WHAT YOU NEED TO DO: Between the line containing "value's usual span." and the line containing "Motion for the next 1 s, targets" lies a run of lines; give that run again exactly, with both of those lines, and nothing else from the entries below.

== DATA RECORDS

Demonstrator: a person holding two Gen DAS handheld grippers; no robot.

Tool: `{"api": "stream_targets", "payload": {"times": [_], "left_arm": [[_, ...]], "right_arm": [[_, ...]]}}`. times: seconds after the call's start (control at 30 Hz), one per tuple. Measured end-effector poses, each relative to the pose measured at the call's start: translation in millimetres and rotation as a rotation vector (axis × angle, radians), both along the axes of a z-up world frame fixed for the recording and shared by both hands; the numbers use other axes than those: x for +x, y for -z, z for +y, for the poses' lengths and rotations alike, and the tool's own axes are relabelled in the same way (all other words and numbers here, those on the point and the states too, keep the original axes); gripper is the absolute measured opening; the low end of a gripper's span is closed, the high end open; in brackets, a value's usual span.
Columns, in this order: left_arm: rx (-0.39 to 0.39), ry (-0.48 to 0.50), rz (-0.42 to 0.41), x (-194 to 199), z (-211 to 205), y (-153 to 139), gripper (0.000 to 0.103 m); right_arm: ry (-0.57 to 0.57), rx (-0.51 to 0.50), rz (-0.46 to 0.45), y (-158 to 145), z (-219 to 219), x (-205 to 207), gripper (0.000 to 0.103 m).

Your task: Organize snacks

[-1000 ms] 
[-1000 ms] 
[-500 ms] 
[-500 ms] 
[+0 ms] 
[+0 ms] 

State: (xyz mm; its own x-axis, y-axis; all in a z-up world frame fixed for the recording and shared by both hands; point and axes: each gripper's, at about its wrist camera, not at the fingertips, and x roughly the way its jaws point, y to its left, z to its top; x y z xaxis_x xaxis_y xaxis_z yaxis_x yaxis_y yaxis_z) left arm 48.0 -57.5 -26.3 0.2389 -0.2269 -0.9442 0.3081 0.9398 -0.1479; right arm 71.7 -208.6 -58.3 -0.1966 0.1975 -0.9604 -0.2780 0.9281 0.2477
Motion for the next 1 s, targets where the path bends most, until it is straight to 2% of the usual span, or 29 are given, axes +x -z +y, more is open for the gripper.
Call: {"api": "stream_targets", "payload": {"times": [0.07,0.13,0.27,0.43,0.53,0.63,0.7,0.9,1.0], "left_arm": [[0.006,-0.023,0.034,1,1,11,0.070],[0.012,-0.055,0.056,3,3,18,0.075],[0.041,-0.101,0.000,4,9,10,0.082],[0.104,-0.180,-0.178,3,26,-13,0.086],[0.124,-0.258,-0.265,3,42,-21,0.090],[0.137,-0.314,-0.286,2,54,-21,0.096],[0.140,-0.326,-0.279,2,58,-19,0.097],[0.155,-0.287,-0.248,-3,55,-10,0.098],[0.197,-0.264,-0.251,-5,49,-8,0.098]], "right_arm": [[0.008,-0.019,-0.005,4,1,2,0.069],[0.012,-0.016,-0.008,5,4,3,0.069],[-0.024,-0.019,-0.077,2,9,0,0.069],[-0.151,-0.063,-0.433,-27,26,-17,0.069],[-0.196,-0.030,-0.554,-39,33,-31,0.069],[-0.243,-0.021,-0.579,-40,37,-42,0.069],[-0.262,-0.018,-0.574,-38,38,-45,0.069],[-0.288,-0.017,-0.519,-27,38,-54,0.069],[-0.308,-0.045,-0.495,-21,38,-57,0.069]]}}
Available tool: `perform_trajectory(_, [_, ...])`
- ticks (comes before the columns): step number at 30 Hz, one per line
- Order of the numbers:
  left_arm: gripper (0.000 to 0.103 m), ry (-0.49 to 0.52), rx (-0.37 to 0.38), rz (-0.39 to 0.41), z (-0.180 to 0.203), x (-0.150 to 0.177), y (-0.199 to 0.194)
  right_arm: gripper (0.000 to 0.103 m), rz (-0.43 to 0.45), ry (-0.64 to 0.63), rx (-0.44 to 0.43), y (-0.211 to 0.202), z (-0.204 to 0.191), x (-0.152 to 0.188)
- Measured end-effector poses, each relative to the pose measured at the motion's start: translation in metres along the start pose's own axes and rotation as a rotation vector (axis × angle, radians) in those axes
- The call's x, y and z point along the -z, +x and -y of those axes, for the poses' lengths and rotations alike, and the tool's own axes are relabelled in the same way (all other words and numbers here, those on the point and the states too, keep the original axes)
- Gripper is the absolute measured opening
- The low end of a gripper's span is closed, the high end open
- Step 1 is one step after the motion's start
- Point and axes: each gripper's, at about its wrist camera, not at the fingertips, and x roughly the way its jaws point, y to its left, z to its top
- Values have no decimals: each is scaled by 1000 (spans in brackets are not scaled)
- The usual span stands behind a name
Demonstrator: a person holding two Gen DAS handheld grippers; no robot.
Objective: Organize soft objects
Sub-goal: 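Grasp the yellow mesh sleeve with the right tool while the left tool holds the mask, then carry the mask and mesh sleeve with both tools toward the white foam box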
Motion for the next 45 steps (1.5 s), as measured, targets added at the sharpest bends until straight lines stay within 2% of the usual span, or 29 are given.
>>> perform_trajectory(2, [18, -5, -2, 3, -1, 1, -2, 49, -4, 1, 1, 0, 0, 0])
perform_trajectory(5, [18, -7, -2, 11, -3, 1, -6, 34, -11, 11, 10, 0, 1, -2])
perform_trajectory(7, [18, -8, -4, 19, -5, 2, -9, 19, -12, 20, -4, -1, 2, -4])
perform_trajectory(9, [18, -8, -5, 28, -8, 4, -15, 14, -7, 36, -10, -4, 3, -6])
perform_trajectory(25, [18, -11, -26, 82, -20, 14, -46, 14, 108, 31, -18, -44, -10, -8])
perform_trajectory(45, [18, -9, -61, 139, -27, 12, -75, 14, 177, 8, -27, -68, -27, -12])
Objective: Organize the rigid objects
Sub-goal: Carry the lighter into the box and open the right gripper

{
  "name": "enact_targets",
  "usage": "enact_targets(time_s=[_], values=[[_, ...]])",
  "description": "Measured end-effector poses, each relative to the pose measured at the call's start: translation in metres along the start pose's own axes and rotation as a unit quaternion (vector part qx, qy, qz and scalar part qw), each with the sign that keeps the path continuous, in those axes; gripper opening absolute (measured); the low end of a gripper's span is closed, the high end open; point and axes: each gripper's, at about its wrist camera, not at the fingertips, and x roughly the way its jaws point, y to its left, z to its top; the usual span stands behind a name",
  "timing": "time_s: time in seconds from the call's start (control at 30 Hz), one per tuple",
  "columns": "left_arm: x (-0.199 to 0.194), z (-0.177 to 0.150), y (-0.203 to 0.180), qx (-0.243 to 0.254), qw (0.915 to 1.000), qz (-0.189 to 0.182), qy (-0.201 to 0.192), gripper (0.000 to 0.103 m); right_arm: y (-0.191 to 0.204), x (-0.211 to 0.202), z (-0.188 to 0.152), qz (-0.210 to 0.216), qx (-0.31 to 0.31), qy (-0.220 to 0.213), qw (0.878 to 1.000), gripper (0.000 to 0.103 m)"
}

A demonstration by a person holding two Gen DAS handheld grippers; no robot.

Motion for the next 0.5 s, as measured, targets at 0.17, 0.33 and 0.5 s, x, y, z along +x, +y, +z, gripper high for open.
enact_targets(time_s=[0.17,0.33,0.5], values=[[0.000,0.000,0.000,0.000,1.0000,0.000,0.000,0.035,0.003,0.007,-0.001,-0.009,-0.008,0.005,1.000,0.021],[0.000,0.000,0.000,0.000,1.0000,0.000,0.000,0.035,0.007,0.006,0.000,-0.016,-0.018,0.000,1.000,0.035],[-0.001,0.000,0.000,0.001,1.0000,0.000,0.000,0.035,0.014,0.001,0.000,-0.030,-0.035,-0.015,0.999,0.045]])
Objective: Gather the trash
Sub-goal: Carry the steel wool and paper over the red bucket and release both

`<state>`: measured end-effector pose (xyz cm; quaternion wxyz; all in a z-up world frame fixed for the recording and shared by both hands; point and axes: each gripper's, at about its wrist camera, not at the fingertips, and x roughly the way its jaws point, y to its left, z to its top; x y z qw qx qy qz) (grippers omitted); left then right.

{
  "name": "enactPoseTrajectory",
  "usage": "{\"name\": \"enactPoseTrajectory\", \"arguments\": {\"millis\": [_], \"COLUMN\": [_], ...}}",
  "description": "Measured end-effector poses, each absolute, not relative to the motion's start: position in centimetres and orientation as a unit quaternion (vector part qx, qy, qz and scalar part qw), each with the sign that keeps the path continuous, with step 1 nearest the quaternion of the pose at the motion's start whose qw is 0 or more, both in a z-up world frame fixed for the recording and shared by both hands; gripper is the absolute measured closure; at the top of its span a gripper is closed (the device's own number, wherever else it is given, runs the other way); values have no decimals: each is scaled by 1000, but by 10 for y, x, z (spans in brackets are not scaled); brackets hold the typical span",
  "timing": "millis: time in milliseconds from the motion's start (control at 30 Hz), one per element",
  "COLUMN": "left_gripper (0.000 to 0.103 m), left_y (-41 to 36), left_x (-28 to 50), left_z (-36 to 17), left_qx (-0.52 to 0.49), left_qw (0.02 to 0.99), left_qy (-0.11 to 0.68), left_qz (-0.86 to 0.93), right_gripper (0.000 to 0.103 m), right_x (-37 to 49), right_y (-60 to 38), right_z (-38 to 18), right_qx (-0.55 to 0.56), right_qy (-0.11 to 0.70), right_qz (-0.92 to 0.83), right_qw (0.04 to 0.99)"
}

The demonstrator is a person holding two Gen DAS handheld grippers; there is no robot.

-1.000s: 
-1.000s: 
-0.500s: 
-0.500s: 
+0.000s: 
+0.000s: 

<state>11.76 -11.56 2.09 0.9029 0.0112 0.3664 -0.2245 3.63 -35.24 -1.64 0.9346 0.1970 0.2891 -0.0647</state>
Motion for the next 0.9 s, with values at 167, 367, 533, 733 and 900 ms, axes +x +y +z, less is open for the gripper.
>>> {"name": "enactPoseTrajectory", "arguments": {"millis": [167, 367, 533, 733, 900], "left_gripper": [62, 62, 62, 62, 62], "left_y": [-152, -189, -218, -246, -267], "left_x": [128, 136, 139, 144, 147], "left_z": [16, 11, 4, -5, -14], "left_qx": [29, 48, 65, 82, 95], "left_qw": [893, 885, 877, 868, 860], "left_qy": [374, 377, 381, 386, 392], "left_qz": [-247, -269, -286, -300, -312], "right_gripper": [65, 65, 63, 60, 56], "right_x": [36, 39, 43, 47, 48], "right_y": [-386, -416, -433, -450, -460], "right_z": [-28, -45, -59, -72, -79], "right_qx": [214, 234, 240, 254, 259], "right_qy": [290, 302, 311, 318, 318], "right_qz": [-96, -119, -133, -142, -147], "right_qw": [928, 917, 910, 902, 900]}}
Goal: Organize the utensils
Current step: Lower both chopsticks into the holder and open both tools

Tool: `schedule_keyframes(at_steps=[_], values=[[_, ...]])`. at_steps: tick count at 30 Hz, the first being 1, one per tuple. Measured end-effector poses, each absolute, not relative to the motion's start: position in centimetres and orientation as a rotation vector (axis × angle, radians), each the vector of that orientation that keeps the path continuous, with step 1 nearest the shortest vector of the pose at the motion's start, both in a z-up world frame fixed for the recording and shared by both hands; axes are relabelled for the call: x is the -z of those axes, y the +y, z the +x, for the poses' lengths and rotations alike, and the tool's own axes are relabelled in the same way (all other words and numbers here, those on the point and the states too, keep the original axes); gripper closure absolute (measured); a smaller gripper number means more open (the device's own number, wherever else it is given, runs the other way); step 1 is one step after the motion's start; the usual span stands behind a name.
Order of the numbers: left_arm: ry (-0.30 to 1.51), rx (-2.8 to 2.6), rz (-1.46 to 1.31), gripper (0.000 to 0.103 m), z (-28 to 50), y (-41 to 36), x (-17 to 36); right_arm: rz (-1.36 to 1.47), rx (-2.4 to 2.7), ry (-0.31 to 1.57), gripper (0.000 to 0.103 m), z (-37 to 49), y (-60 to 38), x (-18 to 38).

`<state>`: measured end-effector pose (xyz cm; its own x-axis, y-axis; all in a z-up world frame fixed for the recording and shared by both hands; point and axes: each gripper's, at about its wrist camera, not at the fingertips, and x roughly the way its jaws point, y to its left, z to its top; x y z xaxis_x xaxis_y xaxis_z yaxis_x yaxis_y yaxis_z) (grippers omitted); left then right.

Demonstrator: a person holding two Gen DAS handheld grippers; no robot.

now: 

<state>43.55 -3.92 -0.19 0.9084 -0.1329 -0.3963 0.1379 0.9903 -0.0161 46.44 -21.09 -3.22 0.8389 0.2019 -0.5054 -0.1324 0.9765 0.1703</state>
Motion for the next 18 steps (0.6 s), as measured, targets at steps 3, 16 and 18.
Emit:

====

THE ANSWER:
Tool: `{"api": "stream_targets", "payload": {"times": [_], "left_arm": [[_, ...]], "right_arm": [[_, ...]]}}`. times: seconds after the call's start (control at 30 Hz), one per tuple. Measured end-effector poses, each relative to the pose measured at the call's start: translation in millimetres and rotation as a rotation vector (axis × angle, radians), both along the axes of a z-up world frame fixed for the recording and shared by both hands; the numbers use other axes than those: x for +x, y for -z, z for +y, for the poses' lengths and rotations alike, and the tool's own axes are relabelled in the same way (all other words and numbers here, those on the point and the states too, keep the original axes); gripper is the absolute measured opening; the low end of a gripper's span is closed, the high end open; in brackets, a value's usual span.
Columns, in this order: left_arm: rx (-0.39 to 0.39), ry (-0.48 to 0.50), rz (-0.42 to 0.41), x (-194 to 199), z (-211 to 205), y (-153 to 139), gripper (0.000 to 0.103 m); right_arm: ry (-0.57 to 0.57), rx (-0.51 to 0.50), rz (-0.46 to 0.45), y (-158 to 145), z (-219 to 219), x (-205 to 207), gripper (0.000 to 0.103 m).

Your task: Organize snacks

[-1000 ms] 
[-1000 ms] 
[-500 ms] 
[-500 ms] 
[+0 ms] 
[+0 ms] 

State: (xyz mm; its own x-axis, y-axis; all in a z-up world frame fixed for the recording and shared by both hands; point and axes: each gripper's, at about its wrist camera, not at the fingertips, and x roughly the way its jaws point, y to its left, z to its top; x y z xaxis_x xaxis_y xaxis_z yaxis_x yaxis_y yaxis_z) left arm 48.0 -57.5 -26.3 0.2389 -0.2269 -0.9442 0.3081 0.9398 -0.1479; right arm 71.7 -208.6 -58.3 -0.1966 0.1975 -0.9604 -0.2780 0.9281 0.2477
Motion for the next 1 s, targets where the path bends most, until it is straight to 2% of the usual span, or 29 are given, axes +x -z +y, more is open for the gripper.

That completes the response to the exercise.